● Task statement
What lines of the data hold the string "wine"? Pull each one out.

*** Dataset excerpts Section Begins ***

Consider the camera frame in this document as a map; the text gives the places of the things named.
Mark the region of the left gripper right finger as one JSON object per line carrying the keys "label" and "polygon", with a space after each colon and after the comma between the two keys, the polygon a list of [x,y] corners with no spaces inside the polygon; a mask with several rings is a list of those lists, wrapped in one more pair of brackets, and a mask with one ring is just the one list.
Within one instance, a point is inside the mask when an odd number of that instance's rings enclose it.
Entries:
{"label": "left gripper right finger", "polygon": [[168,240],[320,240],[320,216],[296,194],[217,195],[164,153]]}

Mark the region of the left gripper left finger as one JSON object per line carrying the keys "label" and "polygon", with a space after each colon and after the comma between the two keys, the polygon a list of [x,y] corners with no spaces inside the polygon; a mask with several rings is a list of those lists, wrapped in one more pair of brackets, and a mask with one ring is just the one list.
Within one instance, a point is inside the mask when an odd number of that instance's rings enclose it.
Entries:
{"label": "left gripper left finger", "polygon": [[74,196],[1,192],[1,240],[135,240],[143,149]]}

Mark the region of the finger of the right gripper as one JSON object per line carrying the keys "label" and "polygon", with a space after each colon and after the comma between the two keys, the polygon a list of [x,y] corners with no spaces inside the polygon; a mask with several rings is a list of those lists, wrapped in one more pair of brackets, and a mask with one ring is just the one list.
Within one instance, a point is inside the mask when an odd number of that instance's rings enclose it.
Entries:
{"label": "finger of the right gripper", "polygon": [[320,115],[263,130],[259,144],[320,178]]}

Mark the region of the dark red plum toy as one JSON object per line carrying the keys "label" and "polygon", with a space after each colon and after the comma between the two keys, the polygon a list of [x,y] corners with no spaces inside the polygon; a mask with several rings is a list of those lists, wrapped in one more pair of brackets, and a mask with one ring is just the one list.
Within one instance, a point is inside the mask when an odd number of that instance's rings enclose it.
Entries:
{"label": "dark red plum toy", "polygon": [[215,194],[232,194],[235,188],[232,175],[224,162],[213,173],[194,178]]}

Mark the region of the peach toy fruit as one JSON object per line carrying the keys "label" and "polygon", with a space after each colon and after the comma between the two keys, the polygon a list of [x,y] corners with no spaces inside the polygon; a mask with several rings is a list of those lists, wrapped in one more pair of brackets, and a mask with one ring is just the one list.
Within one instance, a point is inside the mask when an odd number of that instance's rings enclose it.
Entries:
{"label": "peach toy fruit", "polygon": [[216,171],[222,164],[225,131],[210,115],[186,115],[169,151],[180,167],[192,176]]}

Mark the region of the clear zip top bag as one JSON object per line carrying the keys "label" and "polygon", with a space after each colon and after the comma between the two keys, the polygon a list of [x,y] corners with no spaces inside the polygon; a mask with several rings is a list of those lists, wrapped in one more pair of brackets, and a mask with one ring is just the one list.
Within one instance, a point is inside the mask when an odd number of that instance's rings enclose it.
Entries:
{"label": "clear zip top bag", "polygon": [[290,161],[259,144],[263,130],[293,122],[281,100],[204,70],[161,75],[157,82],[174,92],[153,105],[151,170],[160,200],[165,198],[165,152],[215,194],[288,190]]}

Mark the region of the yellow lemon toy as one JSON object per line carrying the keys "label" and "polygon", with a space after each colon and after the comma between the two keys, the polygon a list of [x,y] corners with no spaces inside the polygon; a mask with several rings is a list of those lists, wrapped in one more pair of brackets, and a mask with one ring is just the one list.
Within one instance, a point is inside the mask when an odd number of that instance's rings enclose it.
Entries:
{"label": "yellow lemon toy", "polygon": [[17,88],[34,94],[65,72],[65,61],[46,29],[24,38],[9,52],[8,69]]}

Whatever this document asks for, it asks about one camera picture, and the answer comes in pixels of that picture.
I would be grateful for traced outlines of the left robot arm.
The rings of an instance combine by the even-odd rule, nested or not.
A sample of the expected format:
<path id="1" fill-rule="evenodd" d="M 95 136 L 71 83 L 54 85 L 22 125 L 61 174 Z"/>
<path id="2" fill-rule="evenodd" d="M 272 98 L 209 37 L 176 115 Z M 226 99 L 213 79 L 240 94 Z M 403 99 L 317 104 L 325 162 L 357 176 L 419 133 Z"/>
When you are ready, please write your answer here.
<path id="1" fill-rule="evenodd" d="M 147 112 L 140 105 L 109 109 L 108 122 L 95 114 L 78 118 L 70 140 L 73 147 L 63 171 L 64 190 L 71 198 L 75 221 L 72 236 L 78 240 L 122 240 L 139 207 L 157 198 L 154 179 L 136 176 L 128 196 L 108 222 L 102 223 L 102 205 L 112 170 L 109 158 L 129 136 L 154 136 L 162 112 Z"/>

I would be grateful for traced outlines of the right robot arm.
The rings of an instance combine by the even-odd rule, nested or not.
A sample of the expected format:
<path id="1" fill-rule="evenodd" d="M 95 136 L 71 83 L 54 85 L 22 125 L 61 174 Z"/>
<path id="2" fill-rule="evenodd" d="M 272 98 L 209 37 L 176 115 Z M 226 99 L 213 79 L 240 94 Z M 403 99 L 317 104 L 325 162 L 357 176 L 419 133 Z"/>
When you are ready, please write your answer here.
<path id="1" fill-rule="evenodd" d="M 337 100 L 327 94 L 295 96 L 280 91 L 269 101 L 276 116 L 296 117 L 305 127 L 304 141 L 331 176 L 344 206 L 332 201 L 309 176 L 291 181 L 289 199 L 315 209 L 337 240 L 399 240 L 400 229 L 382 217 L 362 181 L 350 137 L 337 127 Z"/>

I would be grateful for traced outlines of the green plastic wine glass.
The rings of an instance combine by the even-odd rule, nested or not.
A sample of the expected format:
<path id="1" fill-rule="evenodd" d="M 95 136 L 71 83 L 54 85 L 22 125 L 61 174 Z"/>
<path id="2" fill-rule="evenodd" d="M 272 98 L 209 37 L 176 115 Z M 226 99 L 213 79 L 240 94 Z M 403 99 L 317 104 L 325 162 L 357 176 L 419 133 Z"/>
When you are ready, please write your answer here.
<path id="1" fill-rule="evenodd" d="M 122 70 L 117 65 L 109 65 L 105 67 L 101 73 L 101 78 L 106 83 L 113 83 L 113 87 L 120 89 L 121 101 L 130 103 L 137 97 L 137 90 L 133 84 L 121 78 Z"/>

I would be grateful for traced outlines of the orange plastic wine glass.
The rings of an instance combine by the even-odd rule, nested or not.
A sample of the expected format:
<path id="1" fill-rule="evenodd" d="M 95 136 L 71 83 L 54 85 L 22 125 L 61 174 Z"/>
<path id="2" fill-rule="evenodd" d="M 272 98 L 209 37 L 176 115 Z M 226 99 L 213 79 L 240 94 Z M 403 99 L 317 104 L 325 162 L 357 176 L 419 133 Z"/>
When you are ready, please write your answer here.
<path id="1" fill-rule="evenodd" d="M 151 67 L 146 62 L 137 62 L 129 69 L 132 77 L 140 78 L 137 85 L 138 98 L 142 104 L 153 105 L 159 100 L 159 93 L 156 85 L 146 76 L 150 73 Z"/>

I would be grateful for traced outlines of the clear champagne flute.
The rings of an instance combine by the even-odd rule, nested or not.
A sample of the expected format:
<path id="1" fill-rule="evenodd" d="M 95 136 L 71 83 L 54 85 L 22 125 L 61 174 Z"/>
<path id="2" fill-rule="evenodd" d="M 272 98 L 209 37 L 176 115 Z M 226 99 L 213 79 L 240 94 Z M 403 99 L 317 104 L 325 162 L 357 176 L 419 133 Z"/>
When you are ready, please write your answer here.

*** Dataset excerpts Section Ends ***

● Result of this task
I would be grateful for traced outlines of the green plastic wine glass.
I would be grateful for traced outlines of the orange plastic wine glass.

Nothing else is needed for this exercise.